The plaintiffs then brought the case to this Court under the twenty-fifth section of the Judiciary Act.
MR. JUSTICE GRIER delivered the opinion of the Court.
This case is brought here by a writ of error to the Supreme Court of Ohio.
As the power of this Court to review the decisions of state tribunals is limited to certain specified cases and conditions, the
first inquiry which necessarily presents itself is whether we have jurisdiction.
The plaintiffs in error instituted this suit in the Superior Court of Cincinnati. The declaration has the common counts in assumpsit. The defendant appeared and pleaded his discharge under the Act of Congress of 19 August, 1841, to "establish a uniform system of bankruptcy &c." The plaintiffs denied the validity of this discharge, on the ground that the debt was incurred by defendant while acting as clerk or bookkeeper in the Commercial Bank, and therefore "acting in a fiduciary capacity."
The Supreme Court of Ohio gave judgment for the defendant, and the plaintiffs prosecuted their writ of error to this Court.
The twenty-fifth section of the Judiciary Act, which is the only source of our authority in cases like the present, gives this Court jurisdiction to "reexamine" the judgment of a state court only where the decision "is against the title, right, privilege, or exemption specially set up or claimed" under an act of Congress.
The plaintiffs in this case have set up act of Congress in their pleadings, under which they support their claim or title to recover.
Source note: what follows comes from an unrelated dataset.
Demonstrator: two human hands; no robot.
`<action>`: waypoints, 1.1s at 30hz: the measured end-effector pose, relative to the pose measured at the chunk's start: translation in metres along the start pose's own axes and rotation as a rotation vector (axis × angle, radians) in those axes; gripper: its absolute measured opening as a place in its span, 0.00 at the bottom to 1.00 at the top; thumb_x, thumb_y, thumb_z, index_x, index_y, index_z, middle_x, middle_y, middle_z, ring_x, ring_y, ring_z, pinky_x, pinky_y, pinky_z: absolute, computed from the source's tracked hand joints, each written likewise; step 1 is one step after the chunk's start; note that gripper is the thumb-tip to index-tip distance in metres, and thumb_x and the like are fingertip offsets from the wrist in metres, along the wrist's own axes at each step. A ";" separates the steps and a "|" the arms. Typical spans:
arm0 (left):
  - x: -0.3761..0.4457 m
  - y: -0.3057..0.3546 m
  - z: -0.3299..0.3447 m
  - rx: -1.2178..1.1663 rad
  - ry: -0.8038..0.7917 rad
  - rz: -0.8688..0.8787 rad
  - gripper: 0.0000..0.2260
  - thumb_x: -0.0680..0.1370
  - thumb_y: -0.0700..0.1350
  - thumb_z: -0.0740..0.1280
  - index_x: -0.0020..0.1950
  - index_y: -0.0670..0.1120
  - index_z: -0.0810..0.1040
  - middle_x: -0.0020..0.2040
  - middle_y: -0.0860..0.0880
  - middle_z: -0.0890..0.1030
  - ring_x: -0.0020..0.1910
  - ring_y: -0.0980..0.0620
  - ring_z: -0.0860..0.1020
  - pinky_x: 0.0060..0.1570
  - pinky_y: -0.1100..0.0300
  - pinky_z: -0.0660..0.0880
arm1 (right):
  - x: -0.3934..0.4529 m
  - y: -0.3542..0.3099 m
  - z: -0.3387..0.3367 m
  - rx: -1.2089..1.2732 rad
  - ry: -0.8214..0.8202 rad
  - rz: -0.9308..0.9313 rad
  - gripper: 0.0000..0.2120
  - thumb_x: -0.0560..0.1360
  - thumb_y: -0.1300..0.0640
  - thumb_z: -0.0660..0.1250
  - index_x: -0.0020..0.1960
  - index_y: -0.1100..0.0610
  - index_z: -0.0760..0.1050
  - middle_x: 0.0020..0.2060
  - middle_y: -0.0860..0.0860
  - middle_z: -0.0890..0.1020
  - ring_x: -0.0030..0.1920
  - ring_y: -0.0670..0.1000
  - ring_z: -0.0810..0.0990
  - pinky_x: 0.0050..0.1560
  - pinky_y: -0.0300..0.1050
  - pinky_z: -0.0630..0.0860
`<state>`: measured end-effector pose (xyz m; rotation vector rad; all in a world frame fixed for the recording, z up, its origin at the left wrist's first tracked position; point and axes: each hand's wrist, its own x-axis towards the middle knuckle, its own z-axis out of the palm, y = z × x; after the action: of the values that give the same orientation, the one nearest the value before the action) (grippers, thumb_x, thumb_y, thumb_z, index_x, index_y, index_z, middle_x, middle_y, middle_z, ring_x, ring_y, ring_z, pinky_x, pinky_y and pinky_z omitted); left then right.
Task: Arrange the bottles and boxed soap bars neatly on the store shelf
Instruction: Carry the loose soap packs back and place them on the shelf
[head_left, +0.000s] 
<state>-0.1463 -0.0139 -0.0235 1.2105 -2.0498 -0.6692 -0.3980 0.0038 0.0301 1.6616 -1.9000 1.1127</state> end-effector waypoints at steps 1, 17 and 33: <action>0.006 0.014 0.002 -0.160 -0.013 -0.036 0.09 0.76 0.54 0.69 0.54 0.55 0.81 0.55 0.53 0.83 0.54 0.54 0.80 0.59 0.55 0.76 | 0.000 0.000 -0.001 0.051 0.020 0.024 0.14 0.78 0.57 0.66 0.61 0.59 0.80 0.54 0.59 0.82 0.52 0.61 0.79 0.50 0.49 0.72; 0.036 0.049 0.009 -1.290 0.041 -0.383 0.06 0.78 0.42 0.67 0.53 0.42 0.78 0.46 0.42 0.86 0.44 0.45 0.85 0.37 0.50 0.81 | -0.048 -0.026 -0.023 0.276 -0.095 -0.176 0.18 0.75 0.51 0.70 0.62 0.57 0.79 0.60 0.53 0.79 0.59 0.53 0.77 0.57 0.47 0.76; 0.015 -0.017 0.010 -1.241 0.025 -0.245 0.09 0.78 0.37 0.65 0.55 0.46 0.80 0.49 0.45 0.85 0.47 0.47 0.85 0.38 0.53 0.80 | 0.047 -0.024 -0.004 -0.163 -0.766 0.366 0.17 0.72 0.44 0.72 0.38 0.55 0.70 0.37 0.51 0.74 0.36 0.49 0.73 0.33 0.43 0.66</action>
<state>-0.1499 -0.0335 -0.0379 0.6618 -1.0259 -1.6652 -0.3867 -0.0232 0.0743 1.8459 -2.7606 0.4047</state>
It is the defendant who has pleaded a privilege or exemption under a statute of the United States, and relies upon it as his only defense. If the decision of the state court had been against him, his right to have his case reexamined by this Court could not be doubted. But the decision has been in favor of the right set up under the statute, the validity of which was denied by the plaintiffs. We have no jurisdiction to entertain a writ of error to the Supreme Court of Ohio at their suggestion.
This case must therefore be
Dismissed for want of jurisdiction.
This cause came on to be heard on the transcript of the record from the Supreme Court of the State of Ohio within and for the County of Hamilton, and was argued by counsel. On consideration whereof it is now here ordered and adjudged by this Court that this cause be, and the same is hereby dismissed for the want of jurisdiction.